[ДЕБЮТ В ХАРЬКОВЕ]
Мы приехали в Харьков ночью, чуть ли не в 3 часа, и Савин поместил нас всех (трех женщин и столько же мужчин) у себя до завтра. Утром пришел за мной Шатилов, и мы отправились домой, а потом к директору. Мои товарки по пути были разодеты по последней моде и блестели золотыми украшениями, почему я поняла совет Шатилова "не знаться с ними". Директор Ник[олай] Ник[олаевич] Дюков показался мне очень суровым, а труппа поразила своим огромным количеством: мне показалось, что я теряюсь в каком-то непроходимом лесу, и, почти цепляясь за Савина, как за единственного близкого мне человека, просила его со слезами не оставлять меня одну. Этот первый памятный день был 5 мая 1870 года.
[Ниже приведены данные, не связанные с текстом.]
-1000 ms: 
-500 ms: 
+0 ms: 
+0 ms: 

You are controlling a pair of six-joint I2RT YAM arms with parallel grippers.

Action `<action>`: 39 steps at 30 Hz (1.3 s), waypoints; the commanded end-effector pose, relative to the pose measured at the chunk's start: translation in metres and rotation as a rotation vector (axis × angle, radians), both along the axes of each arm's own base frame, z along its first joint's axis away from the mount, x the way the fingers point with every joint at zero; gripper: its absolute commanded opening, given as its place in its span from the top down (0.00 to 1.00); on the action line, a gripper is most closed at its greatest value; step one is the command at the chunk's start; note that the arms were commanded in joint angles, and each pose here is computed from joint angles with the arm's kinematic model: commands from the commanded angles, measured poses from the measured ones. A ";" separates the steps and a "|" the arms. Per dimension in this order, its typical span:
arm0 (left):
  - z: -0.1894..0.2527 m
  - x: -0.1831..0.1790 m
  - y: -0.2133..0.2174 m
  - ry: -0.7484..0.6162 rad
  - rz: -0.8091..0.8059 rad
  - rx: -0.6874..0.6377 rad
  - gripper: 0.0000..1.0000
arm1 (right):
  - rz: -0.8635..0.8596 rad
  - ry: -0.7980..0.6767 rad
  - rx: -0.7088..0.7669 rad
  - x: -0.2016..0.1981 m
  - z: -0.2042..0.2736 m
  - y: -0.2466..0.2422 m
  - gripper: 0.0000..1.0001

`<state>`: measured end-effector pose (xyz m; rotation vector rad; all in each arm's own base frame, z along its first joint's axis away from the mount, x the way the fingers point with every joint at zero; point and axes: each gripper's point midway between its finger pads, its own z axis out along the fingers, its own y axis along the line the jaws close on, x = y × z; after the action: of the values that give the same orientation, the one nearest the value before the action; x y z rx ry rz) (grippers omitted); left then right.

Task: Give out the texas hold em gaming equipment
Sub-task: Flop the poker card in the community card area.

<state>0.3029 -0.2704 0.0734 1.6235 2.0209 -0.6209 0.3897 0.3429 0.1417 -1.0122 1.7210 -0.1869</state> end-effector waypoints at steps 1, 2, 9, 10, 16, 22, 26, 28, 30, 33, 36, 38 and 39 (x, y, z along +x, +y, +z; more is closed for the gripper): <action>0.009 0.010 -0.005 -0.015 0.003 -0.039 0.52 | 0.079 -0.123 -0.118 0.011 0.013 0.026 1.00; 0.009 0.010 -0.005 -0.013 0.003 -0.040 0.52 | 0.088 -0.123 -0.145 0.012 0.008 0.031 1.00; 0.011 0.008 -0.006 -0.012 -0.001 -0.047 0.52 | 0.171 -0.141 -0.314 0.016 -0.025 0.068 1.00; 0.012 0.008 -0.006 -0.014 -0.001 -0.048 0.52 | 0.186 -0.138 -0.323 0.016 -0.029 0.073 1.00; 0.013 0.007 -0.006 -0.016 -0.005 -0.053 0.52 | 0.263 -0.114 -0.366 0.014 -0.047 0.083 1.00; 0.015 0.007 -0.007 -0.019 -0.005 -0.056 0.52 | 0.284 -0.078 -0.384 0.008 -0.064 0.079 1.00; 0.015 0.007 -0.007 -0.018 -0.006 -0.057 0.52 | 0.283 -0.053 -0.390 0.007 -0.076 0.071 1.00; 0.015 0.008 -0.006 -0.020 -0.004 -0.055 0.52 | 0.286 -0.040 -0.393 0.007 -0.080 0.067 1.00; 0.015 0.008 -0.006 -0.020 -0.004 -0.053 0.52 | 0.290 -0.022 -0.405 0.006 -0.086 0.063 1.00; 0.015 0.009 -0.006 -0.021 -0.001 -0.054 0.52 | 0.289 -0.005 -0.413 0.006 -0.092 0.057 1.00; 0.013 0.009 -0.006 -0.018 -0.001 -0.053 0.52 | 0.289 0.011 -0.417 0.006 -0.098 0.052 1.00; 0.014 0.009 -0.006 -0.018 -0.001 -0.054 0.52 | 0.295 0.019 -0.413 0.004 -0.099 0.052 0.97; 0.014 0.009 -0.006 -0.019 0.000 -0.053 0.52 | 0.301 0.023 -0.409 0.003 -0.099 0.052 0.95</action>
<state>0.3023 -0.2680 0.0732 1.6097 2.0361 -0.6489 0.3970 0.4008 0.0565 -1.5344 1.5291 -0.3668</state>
Мои мечты попасть в большой настоящий театр сбылись, но я чувствовала себя совершенно несчастной. Я решила, что одной служить невозможно и что я пропаду так или иначе. А К. был далеко, и писем тоже не было, хотя я сообщила о моем переезде в Харьков. Мое положение в труппе определилось: я попала в число хористок и на другое утро репетировала, т. е. стояла в хоре в оперетте "Прекрасная Елена". Это меня убило. Я ушла со сцены в слезах и умоляла Шатилова избавить меня как-нибудь от этого срама, но он ничего не мог сделать, так как не был больше режиссером и его место занимал Лентовский, голос которого доносился до меня со сцены и показался мне особенно противным. Он пел куплеты Париса: "Три богини в роще темной". Вечером, в спектакле, я встретила Савина, рассказала ему мое горе, но он мог только помочь мне советом обратиться к самому Лентовскому, так как он с ним был в ссоре. Скрепя сердце я подошла к этому "ужасному" Лентовскому, о котором уже успела услыхать много дурного, и заявила мое желание сыграть что-нибудь, а если будет плохо, то остаться в хоре. Он хотя сухо, но внимательно отнесся к моей просьбе, обещал просмотреть мой репертуар и при первом удобном случае назначить дебют. У меня отлегло от сердца.